WORK ORDER:
A faithful copy of the listing below is needed, with its pictures left out.

[[ DATA EXCERPT open ]]

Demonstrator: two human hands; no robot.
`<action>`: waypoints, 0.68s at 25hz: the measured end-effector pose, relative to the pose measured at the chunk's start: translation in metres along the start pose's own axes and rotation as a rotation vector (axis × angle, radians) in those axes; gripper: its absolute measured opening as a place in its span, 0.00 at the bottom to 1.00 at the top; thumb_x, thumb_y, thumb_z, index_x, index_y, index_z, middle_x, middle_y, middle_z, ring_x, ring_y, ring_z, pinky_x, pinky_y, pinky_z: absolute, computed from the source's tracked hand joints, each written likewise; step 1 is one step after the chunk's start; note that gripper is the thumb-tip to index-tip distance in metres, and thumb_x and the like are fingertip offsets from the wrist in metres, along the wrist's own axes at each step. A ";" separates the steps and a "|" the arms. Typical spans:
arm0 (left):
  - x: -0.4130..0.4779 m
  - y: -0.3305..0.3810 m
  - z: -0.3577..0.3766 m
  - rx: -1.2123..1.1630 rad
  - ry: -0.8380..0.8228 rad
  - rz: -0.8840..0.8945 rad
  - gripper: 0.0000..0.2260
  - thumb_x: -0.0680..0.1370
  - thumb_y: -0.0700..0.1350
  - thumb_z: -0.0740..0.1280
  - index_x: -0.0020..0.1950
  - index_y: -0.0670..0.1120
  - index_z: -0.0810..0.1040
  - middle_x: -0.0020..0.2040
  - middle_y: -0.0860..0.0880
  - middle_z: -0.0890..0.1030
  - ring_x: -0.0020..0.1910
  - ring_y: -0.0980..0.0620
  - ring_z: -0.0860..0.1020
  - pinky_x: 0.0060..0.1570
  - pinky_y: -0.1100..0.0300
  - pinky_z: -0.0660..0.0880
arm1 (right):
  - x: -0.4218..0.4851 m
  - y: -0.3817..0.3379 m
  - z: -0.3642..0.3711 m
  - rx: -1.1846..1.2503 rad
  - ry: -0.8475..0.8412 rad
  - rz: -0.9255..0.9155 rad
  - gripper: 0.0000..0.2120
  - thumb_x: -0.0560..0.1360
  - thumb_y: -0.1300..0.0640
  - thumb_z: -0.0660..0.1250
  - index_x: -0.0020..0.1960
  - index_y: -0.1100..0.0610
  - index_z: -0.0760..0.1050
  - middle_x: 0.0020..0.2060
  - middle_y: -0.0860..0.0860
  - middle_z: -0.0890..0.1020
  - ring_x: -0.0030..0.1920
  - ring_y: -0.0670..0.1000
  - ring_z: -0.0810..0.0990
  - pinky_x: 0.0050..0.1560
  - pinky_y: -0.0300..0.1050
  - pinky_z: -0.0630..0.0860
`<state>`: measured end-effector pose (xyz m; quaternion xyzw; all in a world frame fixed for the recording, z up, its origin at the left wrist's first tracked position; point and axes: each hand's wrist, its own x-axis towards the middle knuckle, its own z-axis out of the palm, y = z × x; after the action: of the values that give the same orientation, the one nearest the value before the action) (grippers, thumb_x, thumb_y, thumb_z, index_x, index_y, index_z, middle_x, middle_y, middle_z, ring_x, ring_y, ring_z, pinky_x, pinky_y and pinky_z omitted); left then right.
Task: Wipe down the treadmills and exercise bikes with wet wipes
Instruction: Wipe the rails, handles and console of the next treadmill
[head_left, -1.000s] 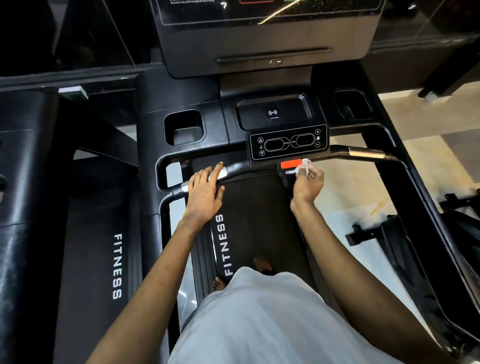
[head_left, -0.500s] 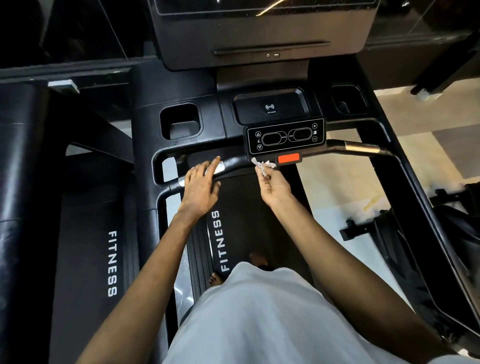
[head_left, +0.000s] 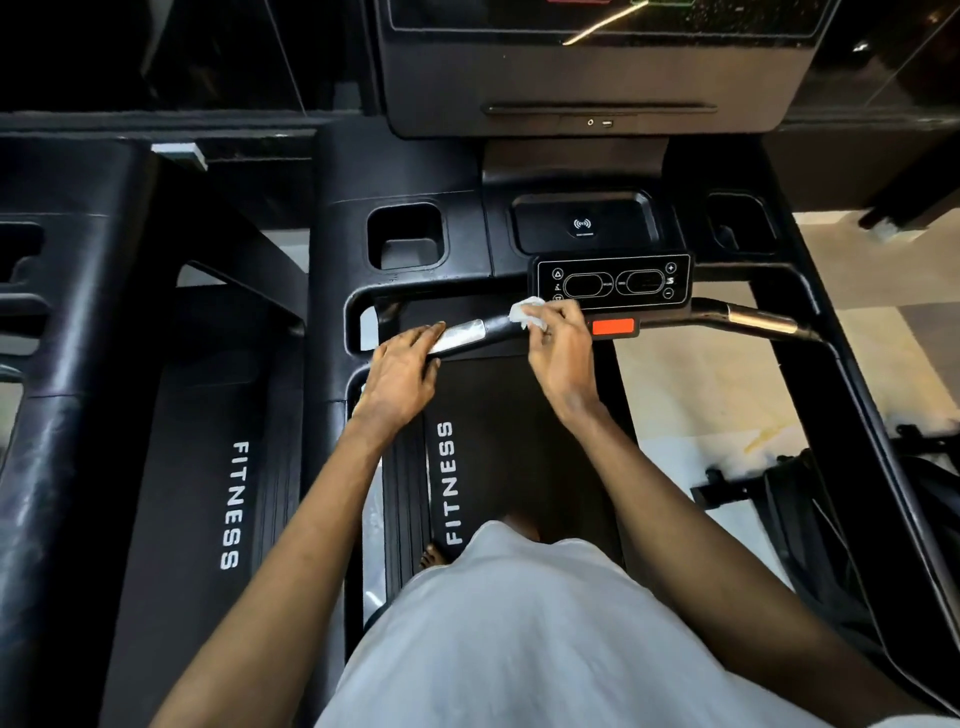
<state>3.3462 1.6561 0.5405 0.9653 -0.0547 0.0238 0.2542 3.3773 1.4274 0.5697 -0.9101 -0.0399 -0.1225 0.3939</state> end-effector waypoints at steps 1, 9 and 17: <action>-0.002 -0.001 0.000 0.011 0.011 -0.002 0.24 0.81 0.42 0.65 0.78 0.48 0.67 0.72 0.46 0.73 0.71 0.45 0.70 0.72 0.50 0.61 | 0.000 -0.003 0.005 -0.042 -0.048 -0.024 0.15 0.79 0.65 0.65 0.64 0.60 0.80 0.56 0.52 0.75 0.52 0.49 0.79 0.59 0.42 0.79; -0.032 -0.046 -0.008 0.186 0.089 -0.116 0.23 0.80 0.45 0.66 0.75 0.45 0.70 0.70 0.43 0.75 0.73 0.44 0.69 0.74 0.44 0.56 | 0.004 -0.028 0.030 -0.058 -0.215 -0.104 0.12 0.81 0.60 0.63 0.61 0.58 0.80 0.52 0.51 0.74 0.50 0.52 0.78 0.55 0.46 0.77; -0.036 -0.065 -0.010 0.090 0.058 -0.065 0.24 0.80 0.41 0.67 0.77 0.44 0.69 0.73 0.43 0.74 0.75 0.44 0.69 0.75 0.47 0.62 | 0.004 -0.041 0.043 -0.115 -0.310 -0.209 0.13 0.81 0.63 0.63 0.64 0.61 0.79 0.55 0.54 0.75 0.56 0.49 0.72 0.62 0.39 0.71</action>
<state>3.3180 1.7212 0.5149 0.9760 -0.0147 0.0460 0.2125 3.3821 1.4866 0.5715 -0.9299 -0.1875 -0.0232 0.3156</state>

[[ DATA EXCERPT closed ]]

EXPECTED ANSWER:
Demonstrator: two human hands; no robot.
`<action>`: waypoints, 0.68s at 25hz: the measured end-effector pose, relative to the pose measured at the chunk's start: translation in metres along the start pose's own axes and rotation as a rotation vector (axis × angle, radians) in those axes; gripper: its absolute measured opening as a place in its span, 0.00 at the bottom to 1.00 at the top; thumb_x, thumb_y, thumb_z, index_x, index_y, index_z, middle_x, middle_y, middle_z, ring_x, ring_y, ring_z, pinky_x, pinky_y, pinky_z: absolute, computed from the source's tracked hand joints, each written likewise; step 1 is one step after the chunk's start; note that gripper is the thumb-tip to index-tip distance in metres, and thumb_x and the like are fingertip offsets from the wrist in metres, along the wrist's own axes at each step. A ";" separates the steps and a "|" the arms. Typical spans:
arm0 (left):
  - x: -0.4130..0.4779 m
  - y: -0.3305..0.3810 m
  - z: -0.3577..0.3766 m
  - rx: -1.2123..1.1630 rad
  - ry: -0.8380..0.8228 rad
  - rz: -0.8840..0.8945 rad
  - gripper: 0.0000..0.2260
  - thumb_x: -0.0680..0.1370
  - thumb_y: -0.0700..0.1350
  - thumb_z: -0.0740..0.1280
  - index_x: -0.0020..0.1950
  - index_y: -0.0670..0.1120
  - index_z: -0.0810..0.1040
  - middle_x: -0.0020..0.2040
  - middle_y: -0.0860..0.0880
  - middle_z: -0.0890..0.1030
  - ring_x: -0.0020..0.1910
  - ring_y: -0.0980..0.0620
  - ring_z: -0.0860..0.1020
  - pinky_x: 0.0060..0.1570
  - pinky_y: -0.1100..0.0300
  - pinky_z: -0.0660..0.0880
arm1 (right):
  - x: -0.4218..0.4851 m
  - y: -0.3817..0.3379 m
  - z: -0.3642..0.3711 m
  - rx: -1.1846..1.2503 rad
  - ry: -0.8475..0.8412 rad
  - rz: -0.9255..0.9155 rad
  - gripper: 0.0000..0.2120
  - thumb_x: -0.0560..0.1360
  - thumb_y: -0.1300..0.0640
  - thumb_z: -0.0660..0.1250
  - index_x: -0.0020..0.1960
  - index_y: -0.1100..0.0610
  - index_z: -0.0760..0.1050
  - middle_x: 0.0020..0.2060
  - middle_y: -0.0860..0.0860
  - middle_z: -0.0890..0.1020
  - ring_x: -0.0030..0.1920
  - ring_y: -0.0670..0.1000
  - ring_z: -0.0810..0.0990
  - pinky_x: 0.0050..0.1560
  - pinky_y: -0.0300..0.1050
  - pinky_z: -0.0630..0.0860
`<state>`: measured end-effector pose (xyz m; quaternion xyzw; all in a world frame fixed for the recording, z up, its origin at the left wrist's first tracked position; point and axes: each hand's wrist, its own x-axis towards the middle knuckle, its own z-axis out of the palm, y = z × x; after the action: of the values that give the same orientation, the one nearest the value before the action) (grippers, thumb_x, thumb_y, thumb_z, index_x, index_y, index_z, middle_x, middle_y, middle_z, ring_x, ring_y, ring_z, pinky_x, pinky_y and pinky_z omitted); left then right.
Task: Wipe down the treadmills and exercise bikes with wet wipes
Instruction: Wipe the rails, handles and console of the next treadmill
[head_left, -1.000s] 
[head_left, -0.500s] 
[head_left, +0.000s] 
<state>3.3462 1.6561 0.5405 0.9653 -0.0547 0.0238 0.2542 3.3773 1.4274 0.5697 -0.9101 -0.0399 -0.1225 0.3939</state> end-effector waypoints at steps 1, 9 and 17: <action>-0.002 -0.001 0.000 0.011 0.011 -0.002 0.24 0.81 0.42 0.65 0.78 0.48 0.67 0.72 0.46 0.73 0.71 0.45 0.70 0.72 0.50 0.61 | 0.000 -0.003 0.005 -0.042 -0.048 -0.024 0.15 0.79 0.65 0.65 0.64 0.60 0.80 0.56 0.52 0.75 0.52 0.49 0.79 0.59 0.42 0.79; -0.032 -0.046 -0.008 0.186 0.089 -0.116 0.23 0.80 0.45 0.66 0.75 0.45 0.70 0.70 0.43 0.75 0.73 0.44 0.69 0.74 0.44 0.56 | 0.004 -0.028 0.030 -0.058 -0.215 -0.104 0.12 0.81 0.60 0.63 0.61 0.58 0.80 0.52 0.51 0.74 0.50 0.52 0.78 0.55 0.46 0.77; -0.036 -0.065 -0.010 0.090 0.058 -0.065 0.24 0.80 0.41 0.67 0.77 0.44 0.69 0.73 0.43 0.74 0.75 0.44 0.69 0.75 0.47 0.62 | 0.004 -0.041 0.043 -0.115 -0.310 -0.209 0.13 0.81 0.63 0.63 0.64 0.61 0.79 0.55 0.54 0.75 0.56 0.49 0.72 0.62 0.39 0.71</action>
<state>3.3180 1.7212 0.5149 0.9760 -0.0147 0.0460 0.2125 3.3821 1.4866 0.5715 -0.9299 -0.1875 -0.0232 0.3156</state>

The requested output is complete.